= Source data =
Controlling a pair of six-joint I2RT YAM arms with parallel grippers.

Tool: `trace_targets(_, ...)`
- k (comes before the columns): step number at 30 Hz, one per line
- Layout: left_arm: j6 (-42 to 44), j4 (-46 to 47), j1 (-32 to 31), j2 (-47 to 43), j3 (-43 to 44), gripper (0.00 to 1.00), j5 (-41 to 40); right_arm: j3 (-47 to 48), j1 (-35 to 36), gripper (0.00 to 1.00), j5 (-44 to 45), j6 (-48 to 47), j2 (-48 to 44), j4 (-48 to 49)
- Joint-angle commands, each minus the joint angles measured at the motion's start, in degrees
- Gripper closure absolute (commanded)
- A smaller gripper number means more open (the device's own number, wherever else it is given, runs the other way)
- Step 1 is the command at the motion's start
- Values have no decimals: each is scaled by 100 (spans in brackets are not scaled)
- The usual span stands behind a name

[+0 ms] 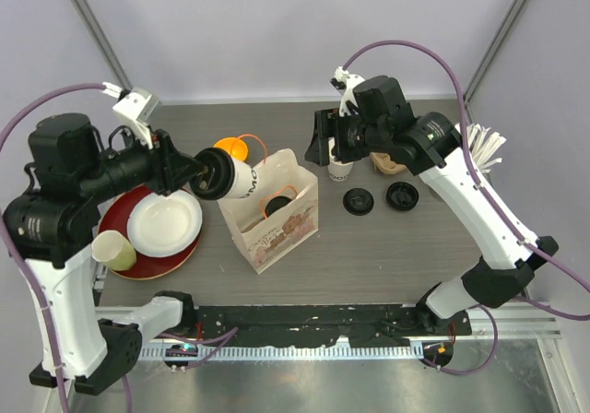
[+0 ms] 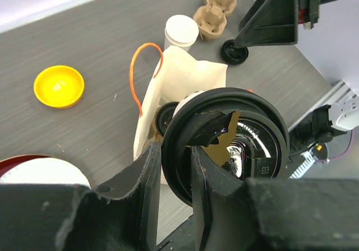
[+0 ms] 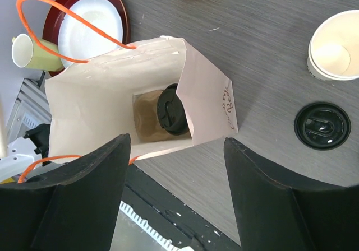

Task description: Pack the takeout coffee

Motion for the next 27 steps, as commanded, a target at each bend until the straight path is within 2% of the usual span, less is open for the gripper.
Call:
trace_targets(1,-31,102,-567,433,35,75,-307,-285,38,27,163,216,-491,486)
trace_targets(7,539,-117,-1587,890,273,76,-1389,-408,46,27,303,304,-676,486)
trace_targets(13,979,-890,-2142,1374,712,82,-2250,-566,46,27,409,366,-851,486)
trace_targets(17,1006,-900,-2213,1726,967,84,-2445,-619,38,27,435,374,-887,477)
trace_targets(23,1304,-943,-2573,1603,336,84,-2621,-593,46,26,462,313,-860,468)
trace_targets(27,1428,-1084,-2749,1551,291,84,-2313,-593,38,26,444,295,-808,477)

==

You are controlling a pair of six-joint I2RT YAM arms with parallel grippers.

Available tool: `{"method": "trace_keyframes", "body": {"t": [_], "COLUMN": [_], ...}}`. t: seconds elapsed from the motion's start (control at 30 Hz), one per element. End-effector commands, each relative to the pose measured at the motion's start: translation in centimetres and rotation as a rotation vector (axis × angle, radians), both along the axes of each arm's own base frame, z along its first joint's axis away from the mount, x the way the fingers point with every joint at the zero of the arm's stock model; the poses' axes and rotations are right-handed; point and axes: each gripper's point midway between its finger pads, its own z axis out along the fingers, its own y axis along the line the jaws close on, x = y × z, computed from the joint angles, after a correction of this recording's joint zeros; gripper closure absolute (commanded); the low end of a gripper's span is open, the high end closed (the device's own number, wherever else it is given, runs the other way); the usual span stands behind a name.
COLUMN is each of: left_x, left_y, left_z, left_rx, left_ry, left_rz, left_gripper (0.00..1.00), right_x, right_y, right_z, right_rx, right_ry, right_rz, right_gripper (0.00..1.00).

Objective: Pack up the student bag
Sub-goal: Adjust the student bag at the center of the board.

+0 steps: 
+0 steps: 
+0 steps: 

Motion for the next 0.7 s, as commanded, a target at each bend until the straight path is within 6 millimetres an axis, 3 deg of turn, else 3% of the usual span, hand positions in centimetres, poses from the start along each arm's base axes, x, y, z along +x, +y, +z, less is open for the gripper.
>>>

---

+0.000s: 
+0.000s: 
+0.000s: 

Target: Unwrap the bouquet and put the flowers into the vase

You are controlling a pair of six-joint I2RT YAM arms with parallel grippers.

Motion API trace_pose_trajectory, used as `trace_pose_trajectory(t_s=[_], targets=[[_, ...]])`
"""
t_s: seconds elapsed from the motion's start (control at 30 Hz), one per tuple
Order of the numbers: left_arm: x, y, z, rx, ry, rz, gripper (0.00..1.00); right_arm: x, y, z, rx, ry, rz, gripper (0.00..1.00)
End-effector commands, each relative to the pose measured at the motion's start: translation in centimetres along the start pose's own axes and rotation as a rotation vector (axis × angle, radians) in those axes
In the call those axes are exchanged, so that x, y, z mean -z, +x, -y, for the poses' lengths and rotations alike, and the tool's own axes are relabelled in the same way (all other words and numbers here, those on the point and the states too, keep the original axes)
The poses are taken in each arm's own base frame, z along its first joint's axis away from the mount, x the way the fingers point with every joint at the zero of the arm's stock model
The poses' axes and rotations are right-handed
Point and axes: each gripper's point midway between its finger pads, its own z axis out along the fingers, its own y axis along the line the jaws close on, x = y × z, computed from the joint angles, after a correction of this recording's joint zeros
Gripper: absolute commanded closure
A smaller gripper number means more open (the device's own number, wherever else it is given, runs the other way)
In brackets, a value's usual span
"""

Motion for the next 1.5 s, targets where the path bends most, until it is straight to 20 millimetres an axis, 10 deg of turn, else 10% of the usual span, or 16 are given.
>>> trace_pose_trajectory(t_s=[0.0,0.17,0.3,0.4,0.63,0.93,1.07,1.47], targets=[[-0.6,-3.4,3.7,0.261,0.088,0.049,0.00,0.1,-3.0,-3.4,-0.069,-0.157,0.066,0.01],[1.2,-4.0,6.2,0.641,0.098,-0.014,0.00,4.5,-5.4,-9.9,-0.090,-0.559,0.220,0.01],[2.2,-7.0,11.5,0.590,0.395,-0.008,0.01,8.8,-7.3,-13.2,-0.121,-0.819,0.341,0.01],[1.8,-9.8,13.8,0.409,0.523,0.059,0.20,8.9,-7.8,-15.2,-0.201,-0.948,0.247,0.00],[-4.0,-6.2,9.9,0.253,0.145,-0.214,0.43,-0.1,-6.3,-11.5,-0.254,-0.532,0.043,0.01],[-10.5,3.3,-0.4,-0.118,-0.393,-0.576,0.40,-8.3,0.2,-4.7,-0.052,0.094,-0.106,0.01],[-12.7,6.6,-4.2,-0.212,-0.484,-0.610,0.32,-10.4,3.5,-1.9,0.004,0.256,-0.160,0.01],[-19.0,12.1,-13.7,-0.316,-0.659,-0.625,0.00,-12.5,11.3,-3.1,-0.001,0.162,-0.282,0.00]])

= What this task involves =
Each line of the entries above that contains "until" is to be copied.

= The answer =
Motion for the next 27 steps, as commanded, a target at each bend until the straight path is within 2% of the usual span, less is open for the gripper.
Motion for the next 0.7 s, as commanded, a target at each bend until the straight path is within 6 millimetres an axis, 3 deg of turn, else 3% of the usual span, hand positions in centimetres, poses from the start along each arm's base axes, x, y, z along +x, +y, +z, less is open for the gripper.
Motion for the next 1.5 s, targets where the path bends most, until it is straight to 20 millimetres an axis, 10 deg of turn, else 10% of the usual span, or 16 are given.

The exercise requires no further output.